Electron cryotomography of Tula hantavirus suggests a unique assembly paradigm for enveloped viruses

Abstract

Hantaviruses (family Bunyaviridae) are rodent-borne emerging viruses that cause a serious, worldwide threat to human health. Hantavirus diseases include hemorrhagic fever with renal syndrome and hantavirus cardiopulmonary syndrome. Virions are enveloped and contain a tripartite single-stranded negative-sense RNA genome. Two types of glycoproteins, G(N) and G(C), are embedded in the viral membrane and form protrusions, or "spikes." The membrane encloses a ribonucleoprotein core, which consists of the RNA segments, the nucleocapsid protein, and the RNA-dependent RNA polymerase. Detailed information on hantavirus virion structure and glycoprotein spike composition is scarce. Here, we have studied the structures of Tula hantavirus virions using electron cryomicroscopy and tomography. Three-dimensional density maps show how the hantavirus surface glycoproteins, membrane, and ribonucleoprotein are organized. The structure of the G(N)-G(C) spike complex was solved to 3.6-nm resolution by averaging tomographic subvolumes. Each spike complex is a square-shaped assembly with 4-fold symmetry.
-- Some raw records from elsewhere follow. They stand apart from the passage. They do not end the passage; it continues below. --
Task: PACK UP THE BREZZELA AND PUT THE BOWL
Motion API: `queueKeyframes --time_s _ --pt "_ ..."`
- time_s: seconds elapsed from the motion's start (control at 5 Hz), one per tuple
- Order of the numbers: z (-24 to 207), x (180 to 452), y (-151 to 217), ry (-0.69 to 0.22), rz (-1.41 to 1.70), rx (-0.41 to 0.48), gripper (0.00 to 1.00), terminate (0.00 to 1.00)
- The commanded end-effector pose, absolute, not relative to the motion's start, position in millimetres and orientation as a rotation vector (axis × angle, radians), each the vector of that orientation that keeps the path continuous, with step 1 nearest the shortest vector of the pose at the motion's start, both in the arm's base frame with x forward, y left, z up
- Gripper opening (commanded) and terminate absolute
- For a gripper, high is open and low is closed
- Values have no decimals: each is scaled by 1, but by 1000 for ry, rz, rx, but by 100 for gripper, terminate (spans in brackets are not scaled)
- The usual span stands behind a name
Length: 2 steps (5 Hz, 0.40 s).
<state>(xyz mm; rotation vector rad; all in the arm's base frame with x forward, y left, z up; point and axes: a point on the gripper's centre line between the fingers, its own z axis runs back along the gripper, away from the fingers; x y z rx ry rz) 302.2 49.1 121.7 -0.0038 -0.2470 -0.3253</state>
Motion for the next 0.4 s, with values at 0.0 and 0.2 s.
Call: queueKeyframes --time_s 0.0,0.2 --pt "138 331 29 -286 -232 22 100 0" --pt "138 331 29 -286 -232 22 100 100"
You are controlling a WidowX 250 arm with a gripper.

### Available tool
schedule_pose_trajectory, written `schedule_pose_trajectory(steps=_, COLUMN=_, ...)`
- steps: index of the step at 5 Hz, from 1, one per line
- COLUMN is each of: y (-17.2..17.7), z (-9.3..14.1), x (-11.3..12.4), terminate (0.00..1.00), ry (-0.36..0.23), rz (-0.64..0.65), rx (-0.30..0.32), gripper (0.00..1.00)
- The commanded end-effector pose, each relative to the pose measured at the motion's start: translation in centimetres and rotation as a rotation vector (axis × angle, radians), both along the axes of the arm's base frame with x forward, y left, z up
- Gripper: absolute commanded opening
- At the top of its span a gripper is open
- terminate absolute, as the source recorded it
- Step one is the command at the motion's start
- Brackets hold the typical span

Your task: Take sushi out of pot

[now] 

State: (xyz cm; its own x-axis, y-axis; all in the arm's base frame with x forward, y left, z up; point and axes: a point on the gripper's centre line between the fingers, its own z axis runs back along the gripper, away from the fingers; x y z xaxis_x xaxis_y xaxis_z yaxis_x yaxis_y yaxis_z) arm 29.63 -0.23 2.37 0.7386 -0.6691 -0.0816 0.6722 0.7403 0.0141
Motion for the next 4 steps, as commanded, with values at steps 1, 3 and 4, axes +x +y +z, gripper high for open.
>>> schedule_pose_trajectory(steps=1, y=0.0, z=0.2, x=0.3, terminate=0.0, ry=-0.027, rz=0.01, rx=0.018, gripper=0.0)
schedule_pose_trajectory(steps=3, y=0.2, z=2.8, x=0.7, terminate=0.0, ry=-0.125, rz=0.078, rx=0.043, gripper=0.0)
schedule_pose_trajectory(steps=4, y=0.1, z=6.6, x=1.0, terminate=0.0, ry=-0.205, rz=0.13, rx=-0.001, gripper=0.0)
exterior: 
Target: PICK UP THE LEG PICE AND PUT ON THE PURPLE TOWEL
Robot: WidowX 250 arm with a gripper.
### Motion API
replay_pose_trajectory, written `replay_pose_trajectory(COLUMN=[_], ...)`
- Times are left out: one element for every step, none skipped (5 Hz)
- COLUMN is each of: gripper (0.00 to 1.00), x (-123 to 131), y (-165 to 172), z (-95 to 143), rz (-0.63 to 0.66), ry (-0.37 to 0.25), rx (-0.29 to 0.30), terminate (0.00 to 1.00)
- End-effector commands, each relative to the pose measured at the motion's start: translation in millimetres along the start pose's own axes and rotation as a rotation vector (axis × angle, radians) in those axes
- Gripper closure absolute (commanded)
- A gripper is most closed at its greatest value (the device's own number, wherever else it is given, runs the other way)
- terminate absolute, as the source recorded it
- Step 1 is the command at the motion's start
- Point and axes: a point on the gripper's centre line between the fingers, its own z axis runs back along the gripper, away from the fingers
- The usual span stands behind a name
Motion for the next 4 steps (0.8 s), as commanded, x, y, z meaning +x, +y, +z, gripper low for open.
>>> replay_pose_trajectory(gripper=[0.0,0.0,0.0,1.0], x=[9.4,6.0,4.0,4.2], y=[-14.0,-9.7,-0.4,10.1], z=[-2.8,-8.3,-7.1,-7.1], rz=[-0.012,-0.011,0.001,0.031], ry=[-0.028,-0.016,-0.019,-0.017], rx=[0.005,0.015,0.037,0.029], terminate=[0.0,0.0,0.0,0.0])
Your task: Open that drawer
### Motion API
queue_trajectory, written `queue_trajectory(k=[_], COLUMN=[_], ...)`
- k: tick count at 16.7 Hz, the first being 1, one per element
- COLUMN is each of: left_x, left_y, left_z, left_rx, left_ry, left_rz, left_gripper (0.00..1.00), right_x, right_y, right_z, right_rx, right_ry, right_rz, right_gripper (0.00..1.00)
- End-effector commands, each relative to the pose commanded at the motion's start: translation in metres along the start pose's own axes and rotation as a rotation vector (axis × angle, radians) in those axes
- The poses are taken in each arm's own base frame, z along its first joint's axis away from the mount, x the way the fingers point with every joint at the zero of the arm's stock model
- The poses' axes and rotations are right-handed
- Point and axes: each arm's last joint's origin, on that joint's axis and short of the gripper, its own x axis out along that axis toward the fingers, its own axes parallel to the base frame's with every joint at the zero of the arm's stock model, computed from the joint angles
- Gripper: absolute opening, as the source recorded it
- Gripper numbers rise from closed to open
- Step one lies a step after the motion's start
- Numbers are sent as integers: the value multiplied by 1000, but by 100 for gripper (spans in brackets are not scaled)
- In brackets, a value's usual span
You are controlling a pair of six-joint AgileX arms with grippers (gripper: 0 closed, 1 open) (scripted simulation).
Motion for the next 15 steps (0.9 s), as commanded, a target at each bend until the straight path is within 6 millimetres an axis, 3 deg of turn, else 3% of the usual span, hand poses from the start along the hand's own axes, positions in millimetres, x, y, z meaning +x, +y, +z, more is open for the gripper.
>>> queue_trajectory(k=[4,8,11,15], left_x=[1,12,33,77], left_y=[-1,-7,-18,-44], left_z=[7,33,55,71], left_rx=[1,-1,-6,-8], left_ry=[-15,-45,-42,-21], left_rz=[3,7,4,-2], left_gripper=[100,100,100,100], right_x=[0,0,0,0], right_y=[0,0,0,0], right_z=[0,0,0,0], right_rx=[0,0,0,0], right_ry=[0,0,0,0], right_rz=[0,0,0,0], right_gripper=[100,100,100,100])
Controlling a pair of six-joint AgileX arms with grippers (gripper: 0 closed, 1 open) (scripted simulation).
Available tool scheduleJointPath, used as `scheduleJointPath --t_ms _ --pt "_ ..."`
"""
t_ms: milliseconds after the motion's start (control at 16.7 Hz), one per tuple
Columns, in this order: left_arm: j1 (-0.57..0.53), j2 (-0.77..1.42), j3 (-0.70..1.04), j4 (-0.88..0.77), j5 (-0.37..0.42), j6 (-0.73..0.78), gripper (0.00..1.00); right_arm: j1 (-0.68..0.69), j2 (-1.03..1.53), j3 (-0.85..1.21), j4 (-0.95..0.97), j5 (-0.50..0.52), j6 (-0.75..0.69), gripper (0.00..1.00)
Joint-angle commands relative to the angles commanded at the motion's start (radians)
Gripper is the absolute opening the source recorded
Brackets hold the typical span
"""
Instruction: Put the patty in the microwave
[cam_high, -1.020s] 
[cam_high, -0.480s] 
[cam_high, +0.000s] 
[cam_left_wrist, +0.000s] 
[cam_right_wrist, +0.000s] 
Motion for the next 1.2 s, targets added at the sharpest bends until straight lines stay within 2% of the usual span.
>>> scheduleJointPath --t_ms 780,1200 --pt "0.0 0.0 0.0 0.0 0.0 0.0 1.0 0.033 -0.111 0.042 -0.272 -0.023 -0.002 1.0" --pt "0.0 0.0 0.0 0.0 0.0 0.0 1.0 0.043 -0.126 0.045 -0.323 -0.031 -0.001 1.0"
Spike complexes formed ordered patches on the viral membrane by means of specific lateral interactions. These interactions may be sufficient for creating membrane curvature during virus budding. In conclusion, the structure and assembly principles of Tula hantavirus exemplify a unique assembly paradigm for enveloped viruses.

FIG. 1.

Morphology of Tula hantavirus particles. Computational slices (5.4 nm thick) of the tomographic reconstructions. The slice cuts approximately through the center of the particles. The shape of the particles varied from tubular to spherical. Internal densities including the membrane and RNPs were resolved in the tomographic reconstruction. Some spikes (filled triangles) and surface areas devoid of spikes (arrowheads) are indicated in panel A. Small spherical particles devoid of any RNP density are indicated with asterisks. Straight, rod-shaped densities distinct from the RNP densities are indicated with arrows in panel B. The reconstructions have been denoised using nonisotropic diffusion. Scale bar, 50 nm.

FIG. 2.

Organization of the ribonucleoprotein. Consecutive computational slices (2.7 nm thick) through a tomographic reconstruction of one virion. The reconstruction has been denoised using nonisotropic diffusion. The RNP particles appear as 8-nm-wide threads. Some RNP-membrane connections are indicated. Scale bar, 100 nm.

FIG. 3.

Glycoprotein spikes form ordered patches on the viral membrane. (A) Computational slices (5.4 nm thick) through three individual denoised virion reconstructions. Four-lobed spikes are often evident and create ordered patches. Between the patches, exposed areas of the membrane are present. (B) Cross sections (5.4 nm thick) through the maximum cross-correlation maps after correlation-based template matching. Cross-correlation was calculated between the virion reconstructions in panel A and a model of the glycoprotein spike. (C) Surface models of the spike lattices. The model of the glycoprotein spike was placed into the positions with high cross-correlation values shown in panel B. The smooth surface represents the viral membrane. Scale bar, 100 nm (A and C).

FIG. 4.

Quantitative analysis of the glycoprotein spike patches. (A) Histogram of all pairwise distances calculated within each virion. (B) Histogram of all differences in out-of-plane angles calculated between all pairs of neighboring spikes. (C) Histogram of all differences in in-plane angles calculated between all pairs of neighboring spikes. The insets illustrate the performed measurement in each case.

FIG. 5.

Averaged structure of the glycoprotein spike complex. (A to C) The average spike structure is shown from the top (A), from the side (B), and at an angle from inside the virion (C). Surface was rendered at 0.6σ above the mean density. The molecular mass confined by this surface was 480 kDa for the ectodomain, as determined in Bsoft (14). Scale bar, 10 nm. (D) Slices (1.3 nm thick) through the volume from the top, tangential to the membrane. The four globular domains forming the membrane-distal part of one spike (slice 3), the pairs of peripheral stalks forming spike-to-spike interfaces (slice 8), and the additional density in the cytoplasmic side of the membrane (slice 13) are colored. (E) Slices (1.3 nm thick) through the volume from the side. Peripheral stalks (slice 3) and a central stalk (slice 8) are indicated with arrows; intraviral density is indicated with an arrowhead. Scale bar, 20 nm (D and E).